Your rhetoric—and the slightest “nod to God” in all of society—falls way short of a belief and dependence on the One who made this nation great, who inspired the colonists to lay their lives on the line for freedom. Your mouthing of patriotic slogans falls way short of the sacrifice of those who daily risk their lives for all of us—our troops on land and sea and in the air—as well as our peace officers and firefighters who serve unselfishly.

One last word to all of you in Congress and the White House:

 Get real — you know what you have to do. And, trust in God — check with him first.  We are, after all, “One nation under God.”

 God bless you and all of us!



Confusion of Conscience

15 May



 I imagine this old woman, kneeling before the statue of the Sacred Heart, over and over again striking her breast. I can almost hear her tortured prayer, “Forgive me, O God, all my sins throughout all my life. I am such a terrible sinner.”

Is she an especially holy person, one who truly sees the horror and the wages of sin—or is she merely a tortured soul whose painful conscience is the fruit of confusion or, maybe, pride?

Confusion? Pride?

Confusion: Perhaps this poor woman has never understood that a sin once forgiven is just that—forgiven. It exists only in the memory of the sinner, and Satan can torture even the forgiven person if she or he will not “let go” of the sin.
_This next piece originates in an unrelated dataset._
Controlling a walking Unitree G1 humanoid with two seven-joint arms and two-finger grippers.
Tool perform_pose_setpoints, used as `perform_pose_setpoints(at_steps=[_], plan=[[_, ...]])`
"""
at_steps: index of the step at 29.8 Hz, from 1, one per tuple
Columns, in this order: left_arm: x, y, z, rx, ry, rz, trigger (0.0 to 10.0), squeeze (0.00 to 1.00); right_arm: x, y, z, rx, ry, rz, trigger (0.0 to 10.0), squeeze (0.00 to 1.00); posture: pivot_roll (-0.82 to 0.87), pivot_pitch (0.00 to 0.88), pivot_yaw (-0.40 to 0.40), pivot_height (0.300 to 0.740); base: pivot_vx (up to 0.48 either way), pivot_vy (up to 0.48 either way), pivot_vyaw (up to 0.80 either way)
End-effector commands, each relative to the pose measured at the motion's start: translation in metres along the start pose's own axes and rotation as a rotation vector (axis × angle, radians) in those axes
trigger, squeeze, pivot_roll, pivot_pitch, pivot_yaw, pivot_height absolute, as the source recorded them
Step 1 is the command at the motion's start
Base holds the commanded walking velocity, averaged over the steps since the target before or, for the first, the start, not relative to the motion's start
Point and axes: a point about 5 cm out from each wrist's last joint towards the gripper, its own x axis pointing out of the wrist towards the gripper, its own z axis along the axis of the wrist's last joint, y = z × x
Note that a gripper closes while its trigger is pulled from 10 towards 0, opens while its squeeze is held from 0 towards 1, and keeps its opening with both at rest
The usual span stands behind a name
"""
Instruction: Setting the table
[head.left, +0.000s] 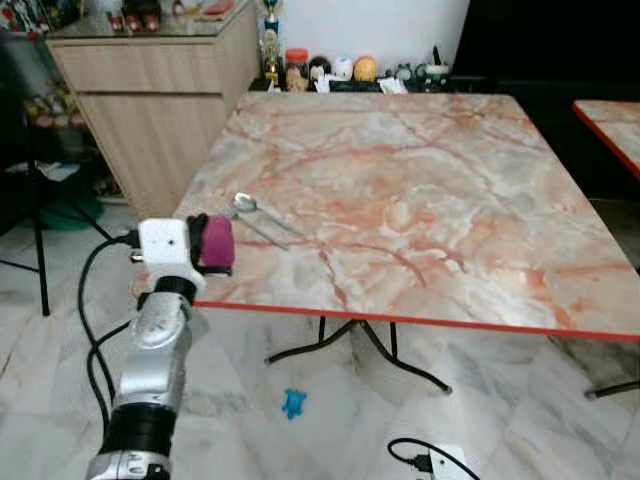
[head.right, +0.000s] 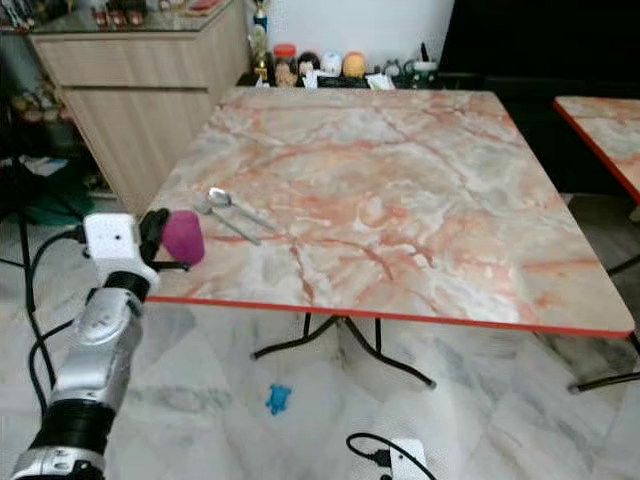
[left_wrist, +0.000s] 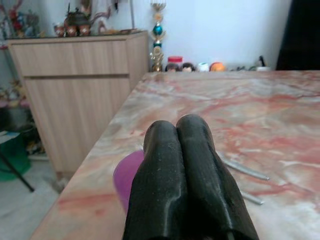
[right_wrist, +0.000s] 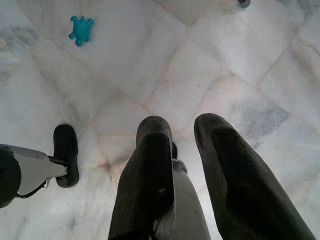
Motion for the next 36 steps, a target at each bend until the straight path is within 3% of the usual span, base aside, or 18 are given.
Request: perform_pose_setpoints(at_steps=[1,36], plan=[[0.0014,0.0014,0.0067,-0.004,-0.033,-0.003,10.0,0.00,0.0002,0.0005,0.0016,0.015,-0.009,-0.005,10.0,0.00,0.13,0.007,0.001,0.740,0.000,0.334,0.00],[0.0059,-0.0010,0.0151,0.007,-0.063,-0.032,10.0,0.00,0.0003,0.0015,0.0031,0.009,-0.023,-0.004,10.0,0.00,0.14,0.009,0.004,0.740,0.000,0.345,0.00]])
Pride: Oh how subtle is the sin of pride. Perhaps our dear sister is trapped in the sin of believing her guilt is beyond God’s power or desire to forgive. How treacherous is the devil, and how subtle his evil, to haunt and depress God’s children!

There is another way in which Satan can confuse one’s conscience—the sin of presumption. A person can become so confident of God’s mercy that he or she just goes along sinning and sinning, always relying on God’s merciful love, and never owning the duty to live responsibly and to grow in holiness—to say nothing about loving and being grateful to God.

So, what about that imaginary old woman I was thinking about?

I would do better to think about myself, about my own relationship with God.

Do I have a confused conscience?

Do I fret over sins already forgiven?

Am I taking God’s love for granted?

Do I really want to love and please God?

God deserves my love and to be pleased by me.